EXERCISE DIRECTIONS:
Copy out all lines in the data below containing the string "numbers".

START DATA PROVIDED

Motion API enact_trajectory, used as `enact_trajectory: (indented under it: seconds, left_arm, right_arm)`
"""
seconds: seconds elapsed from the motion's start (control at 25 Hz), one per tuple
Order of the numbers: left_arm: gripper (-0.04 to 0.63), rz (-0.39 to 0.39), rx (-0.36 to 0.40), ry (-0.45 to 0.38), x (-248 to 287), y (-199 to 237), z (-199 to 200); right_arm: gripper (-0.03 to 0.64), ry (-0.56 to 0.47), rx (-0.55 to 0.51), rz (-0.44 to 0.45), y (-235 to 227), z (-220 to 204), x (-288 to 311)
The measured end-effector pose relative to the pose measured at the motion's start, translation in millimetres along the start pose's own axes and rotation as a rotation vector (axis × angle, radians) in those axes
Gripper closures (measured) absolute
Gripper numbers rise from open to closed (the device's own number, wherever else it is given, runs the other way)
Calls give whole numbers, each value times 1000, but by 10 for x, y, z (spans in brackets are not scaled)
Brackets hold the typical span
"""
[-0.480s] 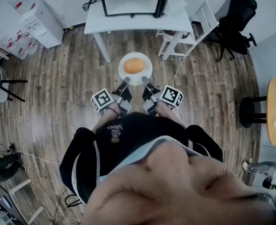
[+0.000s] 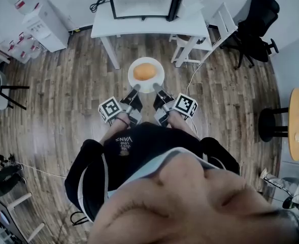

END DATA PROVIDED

ANSWER TO THIS TASK:
Order of the numbers: left_arm: gripper (-0.04 to 0.63), rz (-0.39 to 0.39), rx (-0.36 to 0.40), ry (-0.45 to 0.38), x (-248 to 287), y (-199 to 237), z (-199 to 200); right_arm: gripper (-0.03 to 0.64), ry (-0.56 to 0.47), rx (-0.55 to 0.51), rz (-0.44 to 0.45), y (-235 to 227), z (-220 to 204), x (-288 to 311)
Gripper numbers rise from open to closed (the device's own number, wherever else it is given, runs the other way)
Calls give whole numbers, each value times 1000, but by 10 for x, y, z (spans in brackets are not scaled)

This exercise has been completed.